◆ THE PROBLEM
Return, exactly and in full, the lines of the records below starting at the one with "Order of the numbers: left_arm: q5" and ending at the one with "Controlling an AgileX", and no other lines.

***

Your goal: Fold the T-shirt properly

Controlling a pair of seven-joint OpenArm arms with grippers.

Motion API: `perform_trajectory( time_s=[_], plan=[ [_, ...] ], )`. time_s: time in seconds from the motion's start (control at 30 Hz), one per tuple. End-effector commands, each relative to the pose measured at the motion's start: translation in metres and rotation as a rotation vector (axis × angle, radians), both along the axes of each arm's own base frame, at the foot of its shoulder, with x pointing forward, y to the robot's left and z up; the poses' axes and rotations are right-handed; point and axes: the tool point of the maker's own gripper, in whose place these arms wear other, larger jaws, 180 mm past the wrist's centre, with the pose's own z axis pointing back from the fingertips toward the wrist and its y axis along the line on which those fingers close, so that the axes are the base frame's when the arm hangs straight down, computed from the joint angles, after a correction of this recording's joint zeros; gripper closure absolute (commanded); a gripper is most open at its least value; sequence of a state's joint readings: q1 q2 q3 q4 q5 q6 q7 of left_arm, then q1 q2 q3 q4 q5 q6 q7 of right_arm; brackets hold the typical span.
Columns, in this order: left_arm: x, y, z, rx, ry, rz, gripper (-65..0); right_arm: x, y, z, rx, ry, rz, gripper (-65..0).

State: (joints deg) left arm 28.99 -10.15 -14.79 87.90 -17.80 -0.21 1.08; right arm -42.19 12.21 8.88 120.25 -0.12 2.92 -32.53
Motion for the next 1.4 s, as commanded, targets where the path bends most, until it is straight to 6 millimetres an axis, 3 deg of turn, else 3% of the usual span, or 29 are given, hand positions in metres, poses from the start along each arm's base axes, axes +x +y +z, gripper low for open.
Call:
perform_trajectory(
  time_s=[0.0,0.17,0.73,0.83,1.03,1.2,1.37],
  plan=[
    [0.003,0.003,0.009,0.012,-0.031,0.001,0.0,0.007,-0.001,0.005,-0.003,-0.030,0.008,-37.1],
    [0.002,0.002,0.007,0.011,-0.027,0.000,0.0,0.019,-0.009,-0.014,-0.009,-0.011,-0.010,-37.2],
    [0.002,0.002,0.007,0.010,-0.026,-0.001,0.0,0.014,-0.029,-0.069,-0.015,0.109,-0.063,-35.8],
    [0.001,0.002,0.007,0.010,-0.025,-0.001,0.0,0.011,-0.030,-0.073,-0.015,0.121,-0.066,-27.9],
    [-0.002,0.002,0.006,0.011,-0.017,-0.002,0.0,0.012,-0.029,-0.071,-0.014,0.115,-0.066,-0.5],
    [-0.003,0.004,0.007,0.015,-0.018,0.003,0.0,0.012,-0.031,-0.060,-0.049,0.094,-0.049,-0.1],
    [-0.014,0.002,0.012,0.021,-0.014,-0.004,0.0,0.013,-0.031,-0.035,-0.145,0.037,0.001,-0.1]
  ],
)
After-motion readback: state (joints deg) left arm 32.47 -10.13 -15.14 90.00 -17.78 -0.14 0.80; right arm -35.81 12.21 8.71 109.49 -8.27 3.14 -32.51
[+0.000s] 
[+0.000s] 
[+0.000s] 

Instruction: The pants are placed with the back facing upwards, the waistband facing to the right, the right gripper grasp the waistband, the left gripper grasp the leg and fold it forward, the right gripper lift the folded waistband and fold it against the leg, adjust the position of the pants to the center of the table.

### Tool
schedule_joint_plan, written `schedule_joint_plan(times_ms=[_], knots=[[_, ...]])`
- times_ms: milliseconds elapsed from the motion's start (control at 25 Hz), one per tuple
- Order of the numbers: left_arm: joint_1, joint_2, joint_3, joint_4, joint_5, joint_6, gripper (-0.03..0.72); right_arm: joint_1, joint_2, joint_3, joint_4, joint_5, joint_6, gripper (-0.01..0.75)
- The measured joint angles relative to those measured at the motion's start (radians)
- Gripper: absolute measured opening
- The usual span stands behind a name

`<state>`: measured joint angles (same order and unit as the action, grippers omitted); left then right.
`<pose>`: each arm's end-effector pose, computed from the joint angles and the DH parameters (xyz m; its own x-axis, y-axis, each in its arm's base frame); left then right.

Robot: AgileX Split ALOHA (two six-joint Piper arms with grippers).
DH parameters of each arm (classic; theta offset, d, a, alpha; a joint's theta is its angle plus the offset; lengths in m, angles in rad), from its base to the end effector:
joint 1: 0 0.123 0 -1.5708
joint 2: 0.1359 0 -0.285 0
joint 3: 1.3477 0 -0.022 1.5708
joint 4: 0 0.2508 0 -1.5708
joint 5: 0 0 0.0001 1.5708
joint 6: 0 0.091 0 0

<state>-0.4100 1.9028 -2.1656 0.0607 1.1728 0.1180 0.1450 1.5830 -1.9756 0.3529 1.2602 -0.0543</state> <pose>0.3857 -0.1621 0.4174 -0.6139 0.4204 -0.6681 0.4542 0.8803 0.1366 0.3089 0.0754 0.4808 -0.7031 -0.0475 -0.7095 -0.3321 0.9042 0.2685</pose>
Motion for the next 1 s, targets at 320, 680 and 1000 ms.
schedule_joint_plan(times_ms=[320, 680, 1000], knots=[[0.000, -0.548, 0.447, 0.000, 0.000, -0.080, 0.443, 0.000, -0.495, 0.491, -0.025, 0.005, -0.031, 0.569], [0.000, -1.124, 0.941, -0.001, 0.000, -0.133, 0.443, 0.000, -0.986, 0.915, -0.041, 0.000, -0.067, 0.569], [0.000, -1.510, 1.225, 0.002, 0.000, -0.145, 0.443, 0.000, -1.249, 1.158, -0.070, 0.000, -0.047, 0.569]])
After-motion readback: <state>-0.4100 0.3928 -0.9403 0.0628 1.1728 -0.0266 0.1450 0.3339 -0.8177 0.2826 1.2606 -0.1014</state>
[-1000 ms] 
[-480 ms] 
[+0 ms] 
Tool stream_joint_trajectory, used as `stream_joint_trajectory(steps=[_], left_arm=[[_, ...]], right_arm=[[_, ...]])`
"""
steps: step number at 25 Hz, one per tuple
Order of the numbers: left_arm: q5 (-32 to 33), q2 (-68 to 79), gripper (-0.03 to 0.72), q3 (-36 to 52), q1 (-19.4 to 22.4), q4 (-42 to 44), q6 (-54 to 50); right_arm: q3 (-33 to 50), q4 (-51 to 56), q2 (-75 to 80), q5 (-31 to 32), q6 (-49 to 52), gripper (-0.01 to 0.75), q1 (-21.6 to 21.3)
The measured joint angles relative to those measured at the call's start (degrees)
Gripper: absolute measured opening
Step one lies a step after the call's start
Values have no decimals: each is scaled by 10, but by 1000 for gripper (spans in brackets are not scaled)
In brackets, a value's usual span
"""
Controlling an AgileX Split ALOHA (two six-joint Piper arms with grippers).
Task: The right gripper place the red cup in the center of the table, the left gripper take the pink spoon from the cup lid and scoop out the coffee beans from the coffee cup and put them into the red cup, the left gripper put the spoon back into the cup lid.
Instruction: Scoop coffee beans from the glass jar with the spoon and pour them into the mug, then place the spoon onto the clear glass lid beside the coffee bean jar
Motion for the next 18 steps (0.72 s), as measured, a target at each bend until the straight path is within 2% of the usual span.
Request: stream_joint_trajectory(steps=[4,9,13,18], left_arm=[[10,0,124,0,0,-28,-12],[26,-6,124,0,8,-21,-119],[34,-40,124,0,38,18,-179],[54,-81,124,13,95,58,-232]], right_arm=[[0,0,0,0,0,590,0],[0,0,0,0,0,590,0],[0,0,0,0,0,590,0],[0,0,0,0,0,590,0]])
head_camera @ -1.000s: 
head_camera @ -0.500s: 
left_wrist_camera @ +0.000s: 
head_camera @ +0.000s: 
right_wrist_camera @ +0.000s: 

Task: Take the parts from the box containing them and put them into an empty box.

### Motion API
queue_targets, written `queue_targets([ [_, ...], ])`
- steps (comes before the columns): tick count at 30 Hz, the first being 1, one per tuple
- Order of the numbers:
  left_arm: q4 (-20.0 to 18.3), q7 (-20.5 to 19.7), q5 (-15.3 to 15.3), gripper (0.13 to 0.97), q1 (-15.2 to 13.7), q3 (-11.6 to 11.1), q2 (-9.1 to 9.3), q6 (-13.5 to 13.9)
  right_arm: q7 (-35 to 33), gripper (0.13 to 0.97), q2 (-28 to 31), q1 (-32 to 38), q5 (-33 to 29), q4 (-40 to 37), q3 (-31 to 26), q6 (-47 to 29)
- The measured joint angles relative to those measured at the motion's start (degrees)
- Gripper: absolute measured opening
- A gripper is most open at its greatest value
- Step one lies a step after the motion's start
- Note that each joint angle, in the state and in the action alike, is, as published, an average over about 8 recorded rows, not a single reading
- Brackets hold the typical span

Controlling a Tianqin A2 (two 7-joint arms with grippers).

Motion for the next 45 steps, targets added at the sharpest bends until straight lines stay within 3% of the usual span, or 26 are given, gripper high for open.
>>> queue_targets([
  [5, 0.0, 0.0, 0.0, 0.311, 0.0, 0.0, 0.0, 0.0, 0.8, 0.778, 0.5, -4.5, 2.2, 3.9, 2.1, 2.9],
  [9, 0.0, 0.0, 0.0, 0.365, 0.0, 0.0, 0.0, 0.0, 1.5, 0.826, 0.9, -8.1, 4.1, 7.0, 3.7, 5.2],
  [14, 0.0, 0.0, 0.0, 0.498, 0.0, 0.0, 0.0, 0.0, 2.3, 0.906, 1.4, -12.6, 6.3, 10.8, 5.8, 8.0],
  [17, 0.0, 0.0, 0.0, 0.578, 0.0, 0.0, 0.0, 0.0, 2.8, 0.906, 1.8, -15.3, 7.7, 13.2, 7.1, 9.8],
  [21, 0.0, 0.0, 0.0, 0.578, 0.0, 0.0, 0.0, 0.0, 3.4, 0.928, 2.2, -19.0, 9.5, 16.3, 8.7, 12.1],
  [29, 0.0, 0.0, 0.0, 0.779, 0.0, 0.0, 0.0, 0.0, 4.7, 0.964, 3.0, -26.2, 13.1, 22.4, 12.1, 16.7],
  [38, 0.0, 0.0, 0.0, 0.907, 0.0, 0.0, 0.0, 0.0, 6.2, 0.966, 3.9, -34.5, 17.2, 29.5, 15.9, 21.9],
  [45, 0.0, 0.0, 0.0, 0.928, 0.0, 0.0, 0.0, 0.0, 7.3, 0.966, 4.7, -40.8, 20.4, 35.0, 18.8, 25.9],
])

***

◆ OUTPUT BELOW
Order of the numbers: left_arm: q5 (-32 to 33), q2 (-68 to 79), gripper (-0.03 to 0.72), q3 (-36 to 52), q1 (-19.4 to 22.4), q4 (-42 to 44), q6 (-54 to 50); right_arm: q3 (-33 to 50), q4 (-51 to 56), q2 (-75 to 80), q5 (-31 to 32), q6 (-49 to 52), gripper (-0.01 to 0.75), q1 (-21.6 to 21.3)
The measured joint angles relative to those measured at the call's start (degrees)
Gripper: absolute measured opening
Step one lies a step after the call's start
Values have no decimals: each is scaled by 10, but by 1000 for gripper (spans in brackets are not scaled)
In brackets, a value's usual span
"""
Controlling an AgileX Split ALOHA (two six-joint Piper arms with grippers).

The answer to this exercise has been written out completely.